My first blog post on this topic, In Search of a Safe Port, about where and how men could do their best gender work has stimulated a lot of discussion and reflection. I asserted that men can’t fully build their gender awareness and skill by learning and working in contexts in which women set the norms for the work. For example, I wondered if an organization like Catalyst could effectively foster the dialogue and learning about gender that men need to undertake.

My experiences in the past month have reinforced my belief that while some gender work for men and women must be done in partnership, men also need their own “safe ports,” male led and male. These are places where they can have open, frank conversations in which they express themselves with candor and emotional honesty.

Last week, I worked with a group of men and women on gender in organizations. My colleagues and I split the room into all male and all female groups and let those same-sex groups talk together for a period of time before reconvening the groups for a plenary conversation. In facilitating the men’s conversation, the toughest moments came when some men talked about how they believed women intentionally manipulated men and that women really had no legitimate gender grievances. In fact, they argued, women were the ones who had the upper hand. These sexist perspectives, we later learned, mostly flowed from their personal experiences of injury in interactions and relationships with women. But as I cringed at some of the attitudes expressed, I realized two things. First, these men needed to express themselves in a gathering of men coming together to intentionally address gender (as opposed to talking off-handedly in a bar or at a gym). These sexist views did not need to be censored, but rather expressed and, hopefully, influenced to change.

Second, these men would never have spoken these perspectives if they had not been in a men’s safe space. As one man said, “We censor ourselves around women. It’s not that they are doing anything to us to make us clam up.
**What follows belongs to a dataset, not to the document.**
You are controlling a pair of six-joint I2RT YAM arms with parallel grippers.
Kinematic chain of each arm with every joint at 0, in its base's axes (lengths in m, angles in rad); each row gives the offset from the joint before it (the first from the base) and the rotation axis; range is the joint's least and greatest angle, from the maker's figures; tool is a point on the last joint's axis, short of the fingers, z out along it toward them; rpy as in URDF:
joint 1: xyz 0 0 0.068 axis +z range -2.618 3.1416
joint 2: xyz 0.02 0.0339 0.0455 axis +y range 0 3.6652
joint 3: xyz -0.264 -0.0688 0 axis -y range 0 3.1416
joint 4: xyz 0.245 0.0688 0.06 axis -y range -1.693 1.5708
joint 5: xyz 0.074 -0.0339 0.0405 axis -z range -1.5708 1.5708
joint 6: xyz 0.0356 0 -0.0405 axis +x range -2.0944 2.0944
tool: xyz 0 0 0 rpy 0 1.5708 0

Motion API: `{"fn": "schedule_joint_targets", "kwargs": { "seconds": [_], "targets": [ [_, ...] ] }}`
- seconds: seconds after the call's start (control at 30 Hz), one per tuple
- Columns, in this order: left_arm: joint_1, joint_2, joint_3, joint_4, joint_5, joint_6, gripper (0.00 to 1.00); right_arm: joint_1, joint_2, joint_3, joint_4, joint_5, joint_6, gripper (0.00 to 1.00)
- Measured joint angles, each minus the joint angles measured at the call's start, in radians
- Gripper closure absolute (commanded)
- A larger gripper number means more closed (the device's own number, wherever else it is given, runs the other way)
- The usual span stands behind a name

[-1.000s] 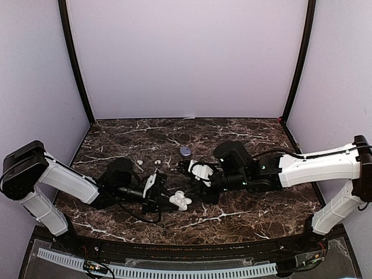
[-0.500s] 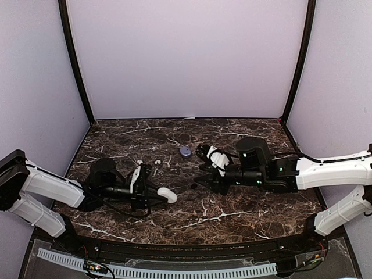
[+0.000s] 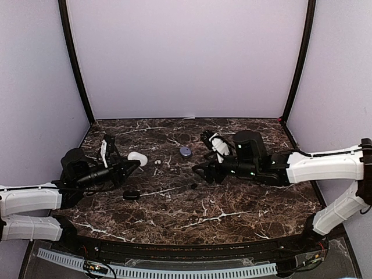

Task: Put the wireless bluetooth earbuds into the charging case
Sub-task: Move the right earbud to the center of the board.

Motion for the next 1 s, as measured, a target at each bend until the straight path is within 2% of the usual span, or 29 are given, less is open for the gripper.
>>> {"fn": "schedule_joint_targets", "kwargs": {
  "seconds": [0.23,0.33,0.47,0.67,0.87,0.97,1.0],
  "targets": [
    [0.142,-0.031,0.000,-0.127,-0.145,-0.090,0.78,-0.013,0.314,0.255,-0.061,0.043,0.111,0.37],
    [0.174,-0.016,0.000,-0.151,-0.180,-0.120,0.78,-0.013,0.467,0.406,-0.111,0.064,0.135,0.42],
    [0.224,0.004,0.000,-0.158,-0.212,-0.148,0.78,-0.013,0.653,0.631,-0.187,0.088,0.177,0.42],
    [0.299,0.027,-0.011,-0.149,-0.238,-0.169,0.78,0.009,0.829,0.838,-0.267,0.157,0.249,0.40],
    [0.315,0.028,-0.024,-0.138,-0.260,-0.168,0.78,0.059,0.993,1.064,-0.312,0.211,0.275,0.37],
    [0.317,0.031,-0.027,-0.134,-0.262,-0.168,0.78,0.072,1.083,1.200,-0.335,0.218,0.275,0.34],
    [0.318,0.031,-0.030,-0.131,-0.264,-0.168,0.78,0.075,1.115,1.245,-0.339,0.218,0.274,0.29]
  ]
}}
We just won’t say these things when they are around because we don’t want to be seen as bad guys. But this stuff really is part of how we feel.”

Men’s space is important for another reason. Women’s presence in gender conversations often feels dangerous to men. In the situation I was in last week, some women would—justifiably—have been enraged by what those men said. Men’s sexist perspectives actively injure women on a day-by-day and minute-by-minute basis. That is the reality of gender oppression in our society. But this justifiable outrage does not diminish the value of men being able to express their perspectives. This opportunity for men to speak their truths and be constructively challenged is a valuable method for creating change.
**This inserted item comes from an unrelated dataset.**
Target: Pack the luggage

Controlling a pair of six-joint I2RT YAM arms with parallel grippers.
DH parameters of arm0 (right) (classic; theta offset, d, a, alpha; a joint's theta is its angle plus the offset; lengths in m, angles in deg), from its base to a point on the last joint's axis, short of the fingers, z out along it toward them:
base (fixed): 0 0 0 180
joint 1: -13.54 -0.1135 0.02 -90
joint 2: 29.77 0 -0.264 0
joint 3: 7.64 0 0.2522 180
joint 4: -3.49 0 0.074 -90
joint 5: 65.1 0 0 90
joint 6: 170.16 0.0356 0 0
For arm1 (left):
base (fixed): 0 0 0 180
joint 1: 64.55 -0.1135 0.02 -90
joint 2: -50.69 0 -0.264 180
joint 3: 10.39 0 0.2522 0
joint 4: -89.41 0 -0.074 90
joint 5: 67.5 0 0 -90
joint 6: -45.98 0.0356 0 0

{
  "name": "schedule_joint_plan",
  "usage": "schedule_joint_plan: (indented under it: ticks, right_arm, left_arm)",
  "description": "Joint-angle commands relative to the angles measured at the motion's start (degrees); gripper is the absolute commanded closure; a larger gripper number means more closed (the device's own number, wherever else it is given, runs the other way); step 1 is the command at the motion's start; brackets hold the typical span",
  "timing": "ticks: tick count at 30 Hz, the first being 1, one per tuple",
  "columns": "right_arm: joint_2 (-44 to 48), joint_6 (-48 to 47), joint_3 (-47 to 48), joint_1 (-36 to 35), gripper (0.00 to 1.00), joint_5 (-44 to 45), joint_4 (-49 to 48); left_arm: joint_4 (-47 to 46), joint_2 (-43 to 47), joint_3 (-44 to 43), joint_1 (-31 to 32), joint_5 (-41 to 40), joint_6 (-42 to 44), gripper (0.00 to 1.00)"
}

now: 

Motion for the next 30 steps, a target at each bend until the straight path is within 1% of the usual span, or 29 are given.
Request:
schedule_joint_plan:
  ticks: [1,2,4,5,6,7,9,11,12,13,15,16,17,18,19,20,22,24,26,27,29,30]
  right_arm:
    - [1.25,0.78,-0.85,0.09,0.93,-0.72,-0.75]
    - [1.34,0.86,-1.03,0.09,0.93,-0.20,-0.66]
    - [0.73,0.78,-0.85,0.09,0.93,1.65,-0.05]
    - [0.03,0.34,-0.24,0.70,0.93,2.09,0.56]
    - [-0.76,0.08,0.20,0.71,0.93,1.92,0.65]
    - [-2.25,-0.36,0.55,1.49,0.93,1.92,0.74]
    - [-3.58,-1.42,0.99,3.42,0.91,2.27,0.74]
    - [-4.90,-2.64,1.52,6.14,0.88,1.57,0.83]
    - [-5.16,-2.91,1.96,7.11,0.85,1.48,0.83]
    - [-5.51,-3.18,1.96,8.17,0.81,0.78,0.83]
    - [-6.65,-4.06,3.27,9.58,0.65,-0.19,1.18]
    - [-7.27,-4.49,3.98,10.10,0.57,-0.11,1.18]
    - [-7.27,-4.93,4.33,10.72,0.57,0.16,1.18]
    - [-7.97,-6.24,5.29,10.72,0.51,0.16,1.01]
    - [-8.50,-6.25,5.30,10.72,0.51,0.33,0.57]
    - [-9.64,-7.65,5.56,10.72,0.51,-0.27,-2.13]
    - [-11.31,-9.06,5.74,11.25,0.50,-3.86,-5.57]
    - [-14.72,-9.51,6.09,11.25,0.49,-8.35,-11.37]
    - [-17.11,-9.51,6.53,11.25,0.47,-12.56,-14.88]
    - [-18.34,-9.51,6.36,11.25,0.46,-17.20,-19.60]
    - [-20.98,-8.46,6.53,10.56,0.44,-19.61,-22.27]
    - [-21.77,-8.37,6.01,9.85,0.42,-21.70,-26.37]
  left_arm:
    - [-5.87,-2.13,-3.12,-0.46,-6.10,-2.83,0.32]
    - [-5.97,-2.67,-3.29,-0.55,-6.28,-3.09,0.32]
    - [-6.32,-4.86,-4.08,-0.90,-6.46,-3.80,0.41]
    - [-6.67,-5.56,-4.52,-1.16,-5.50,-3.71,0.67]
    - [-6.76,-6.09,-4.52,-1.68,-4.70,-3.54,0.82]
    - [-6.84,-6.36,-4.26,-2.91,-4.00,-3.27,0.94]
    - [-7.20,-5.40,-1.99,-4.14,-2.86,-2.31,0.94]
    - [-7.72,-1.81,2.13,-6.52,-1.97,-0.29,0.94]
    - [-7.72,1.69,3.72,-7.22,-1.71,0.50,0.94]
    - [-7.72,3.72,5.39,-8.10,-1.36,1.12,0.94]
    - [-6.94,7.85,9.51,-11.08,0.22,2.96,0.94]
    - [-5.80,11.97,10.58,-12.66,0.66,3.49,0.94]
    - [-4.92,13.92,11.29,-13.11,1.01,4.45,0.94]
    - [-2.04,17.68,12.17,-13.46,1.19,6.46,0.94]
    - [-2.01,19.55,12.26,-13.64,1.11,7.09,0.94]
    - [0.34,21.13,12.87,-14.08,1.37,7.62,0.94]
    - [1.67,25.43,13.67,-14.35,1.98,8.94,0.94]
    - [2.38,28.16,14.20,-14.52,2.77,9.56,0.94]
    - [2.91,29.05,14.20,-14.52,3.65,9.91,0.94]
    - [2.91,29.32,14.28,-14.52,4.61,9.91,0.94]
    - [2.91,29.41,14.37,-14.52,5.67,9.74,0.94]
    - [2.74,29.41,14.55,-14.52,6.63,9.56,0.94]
I offer these observations as an entrée into my modest attempts to respond to the two questions I posed in my last post:

1) Where can men do their gender-focused work?
2) What, exactly, is men-focused gender work, as distinct from woman-centered gender work?

I think the right spaces for men to do the best gender work will have the following characteristics:

  • Men can have the opportunity to interact only with other men.
  • These interactions are initiated and owned by men.
  • Men have the opportunity to interact in mixed-sex groups with both men and women. These interactions may be sponsored by men or women AFTER the men have had their own space.
  • Men are explicitly invited to explore what gender would mean if we were not talking about women at all.

All of these conversations include men who can ably facilitate learning productive ways for men to manage their identities and their relationships with women: These facilitators are self-aware and conversant about their experiences as men. And they have highly effective personal and professional relationships with women.

These two blog posts were stimulated by my simple insight that equality between men and women comes from empowering men and women. This empowerment means supporting them to speak their truths and thereby engage with others who may live different—even seemingly opposing—truths. My experience in my visit to Catalyst was one in which I did not feel fully empowered. It was not Catalyst’s fault. It was just that I needed—and I believe many men need—a different point of departure for their learning and development as men.

This post originally appeared on the MARC (Men Advocating Real Change) website, May 23, 2013.

28 MAY 2013 MARC Tweet Chat

Tuesday, May 7th, 2013

Tackle the tough questions raised by Martin in his MARC (Men Advocating Real Change) blog, “In Search of a Safe Port,” during the upcoming MARC Tweet Chat, May 28, 11:00 am EST.

Beyond the Blind Spots

Tuesday, July 17th, 2012

This blog was first posted on the MARC (Men Advocating for Real Change) web site, June 11, 2012.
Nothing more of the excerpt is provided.